This chart was chosen because it reveals which bowlers have conceded the highest number of wide runs, an important metric in understanding discipline and control in bowling key aspects that influence match outcomes.

##### 2. What is/are the insight(s) found from the chart?

1. P Kumar and SL Malinga stand out, with 144 and 143 wide runs respectively, indicating recurring issues with control or aggressive tactics that result in more extras.

2. After the top two, the numbers drop significantly (DW Steyn at 105), showing a considerable gap in wide runs given between the leaders and other bowlers.

##### 3. Will the gained insights help creating a positive business impact?
Are there any insights that lead to negative growth?

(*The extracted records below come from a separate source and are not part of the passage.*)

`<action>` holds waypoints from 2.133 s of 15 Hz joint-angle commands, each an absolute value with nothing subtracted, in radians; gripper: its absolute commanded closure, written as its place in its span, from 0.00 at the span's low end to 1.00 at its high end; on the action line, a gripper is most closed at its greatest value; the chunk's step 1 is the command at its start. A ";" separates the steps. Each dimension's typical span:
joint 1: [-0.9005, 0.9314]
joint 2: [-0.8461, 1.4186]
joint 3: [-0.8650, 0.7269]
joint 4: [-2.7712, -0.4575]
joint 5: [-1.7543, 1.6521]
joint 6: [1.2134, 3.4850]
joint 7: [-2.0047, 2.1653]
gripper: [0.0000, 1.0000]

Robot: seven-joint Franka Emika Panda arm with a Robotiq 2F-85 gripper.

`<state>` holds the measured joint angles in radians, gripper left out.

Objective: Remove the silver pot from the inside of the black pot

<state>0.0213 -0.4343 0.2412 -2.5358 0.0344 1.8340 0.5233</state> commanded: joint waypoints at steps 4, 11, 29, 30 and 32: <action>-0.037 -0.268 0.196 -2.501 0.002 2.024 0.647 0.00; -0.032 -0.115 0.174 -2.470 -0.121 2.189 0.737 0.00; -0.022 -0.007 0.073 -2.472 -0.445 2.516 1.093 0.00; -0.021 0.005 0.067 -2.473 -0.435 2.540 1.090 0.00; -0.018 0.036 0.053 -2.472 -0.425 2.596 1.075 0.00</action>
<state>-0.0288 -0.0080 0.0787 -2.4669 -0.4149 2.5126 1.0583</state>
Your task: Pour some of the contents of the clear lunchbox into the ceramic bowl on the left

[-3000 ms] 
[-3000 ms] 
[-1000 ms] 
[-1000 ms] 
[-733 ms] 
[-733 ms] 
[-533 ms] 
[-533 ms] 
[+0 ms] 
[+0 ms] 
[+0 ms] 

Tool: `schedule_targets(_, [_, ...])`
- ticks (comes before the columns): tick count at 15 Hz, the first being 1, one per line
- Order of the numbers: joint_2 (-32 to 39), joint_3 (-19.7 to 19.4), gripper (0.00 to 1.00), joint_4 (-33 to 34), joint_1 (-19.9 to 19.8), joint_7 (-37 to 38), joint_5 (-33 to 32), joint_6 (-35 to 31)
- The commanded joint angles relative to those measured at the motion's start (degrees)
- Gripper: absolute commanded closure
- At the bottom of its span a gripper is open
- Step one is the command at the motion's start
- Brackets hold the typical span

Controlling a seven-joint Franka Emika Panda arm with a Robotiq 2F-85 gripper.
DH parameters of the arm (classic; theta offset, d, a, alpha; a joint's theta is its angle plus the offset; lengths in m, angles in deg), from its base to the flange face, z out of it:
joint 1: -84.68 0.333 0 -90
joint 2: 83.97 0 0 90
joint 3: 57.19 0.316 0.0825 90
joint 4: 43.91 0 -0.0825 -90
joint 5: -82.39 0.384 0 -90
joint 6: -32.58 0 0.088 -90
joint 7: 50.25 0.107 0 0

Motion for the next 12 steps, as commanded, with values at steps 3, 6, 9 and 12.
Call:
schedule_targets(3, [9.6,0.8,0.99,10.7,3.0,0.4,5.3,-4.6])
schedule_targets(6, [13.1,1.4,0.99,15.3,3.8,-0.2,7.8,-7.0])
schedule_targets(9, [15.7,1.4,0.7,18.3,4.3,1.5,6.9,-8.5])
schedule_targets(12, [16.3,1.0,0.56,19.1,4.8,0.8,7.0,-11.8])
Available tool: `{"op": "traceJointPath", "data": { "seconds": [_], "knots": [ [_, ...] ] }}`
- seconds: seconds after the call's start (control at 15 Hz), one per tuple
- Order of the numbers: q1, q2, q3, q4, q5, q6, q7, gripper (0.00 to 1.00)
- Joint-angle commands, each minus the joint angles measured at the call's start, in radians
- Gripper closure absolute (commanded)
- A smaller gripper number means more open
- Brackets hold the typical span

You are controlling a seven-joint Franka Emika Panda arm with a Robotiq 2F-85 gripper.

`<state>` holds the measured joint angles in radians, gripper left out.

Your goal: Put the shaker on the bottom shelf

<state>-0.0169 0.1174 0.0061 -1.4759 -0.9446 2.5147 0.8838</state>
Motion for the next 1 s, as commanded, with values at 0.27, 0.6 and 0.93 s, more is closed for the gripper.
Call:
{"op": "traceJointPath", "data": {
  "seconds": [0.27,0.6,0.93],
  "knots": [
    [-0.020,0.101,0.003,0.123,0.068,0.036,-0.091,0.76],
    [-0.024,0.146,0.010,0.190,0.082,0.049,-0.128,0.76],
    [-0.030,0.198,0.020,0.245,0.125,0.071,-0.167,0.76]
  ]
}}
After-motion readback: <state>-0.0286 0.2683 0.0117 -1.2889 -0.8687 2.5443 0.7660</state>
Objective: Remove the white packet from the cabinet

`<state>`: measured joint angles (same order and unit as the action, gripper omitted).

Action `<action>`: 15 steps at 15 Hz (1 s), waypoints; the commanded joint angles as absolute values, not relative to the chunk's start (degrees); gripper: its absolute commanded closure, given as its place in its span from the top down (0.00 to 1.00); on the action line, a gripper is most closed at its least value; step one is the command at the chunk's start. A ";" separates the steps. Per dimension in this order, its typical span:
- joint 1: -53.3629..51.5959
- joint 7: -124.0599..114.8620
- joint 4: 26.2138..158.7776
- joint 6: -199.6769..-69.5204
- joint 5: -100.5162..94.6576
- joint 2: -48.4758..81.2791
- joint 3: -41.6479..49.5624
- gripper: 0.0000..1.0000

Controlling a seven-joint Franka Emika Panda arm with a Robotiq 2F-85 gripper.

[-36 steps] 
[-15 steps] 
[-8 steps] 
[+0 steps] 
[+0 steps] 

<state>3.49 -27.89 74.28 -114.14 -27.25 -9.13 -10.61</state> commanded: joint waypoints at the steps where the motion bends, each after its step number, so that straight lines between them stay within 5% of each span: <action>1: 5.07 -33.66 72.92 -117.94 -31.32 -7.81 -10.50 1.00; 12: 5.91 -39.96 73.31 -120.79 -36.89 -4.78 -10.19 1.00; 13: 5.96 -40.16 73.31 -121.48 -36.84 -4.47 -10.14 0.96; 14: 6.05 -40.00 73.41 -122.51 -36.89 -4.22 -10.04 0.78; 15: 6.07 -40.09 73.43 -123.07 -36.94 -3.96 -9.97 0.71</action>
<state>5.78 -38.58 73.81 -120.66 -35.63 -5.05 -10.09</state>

Justify with specific reason.

1. Teams can target specific bowlers for remedial coaching, improving discipline and reducing unnecessary runs.
2. Identifying bowlers with chronic issues can prevent teams from making costly recruitment decisions.

#### Chart - 11

In [None]:
# Chart - 11 visualization code
# Result of the Match
result_type = unique_matches['result'].value_counts()

#Plot
plt.figure(figsize=(10,6))
result_type.plot(kind='bar', color='seagreen')
plt.title("Result Types", fontsize=14)
plt.xlabel("Result")
plt.ylabel("Number of Matches")
plt.xticks(rotation=45, ha='right')
plt.tight_layout()
for i, value in enumerate(result_type):
    plt.text(i, value, str(value), ha='center', va='bottom', fontsize=10, fontweight='bold')
plt.show()

##### 1. Why did you pick the specific chart?

This chart provides an at a glance breakdown of match results, helping stakeholders quickly gauge the frequency of normal results, ties, and no results.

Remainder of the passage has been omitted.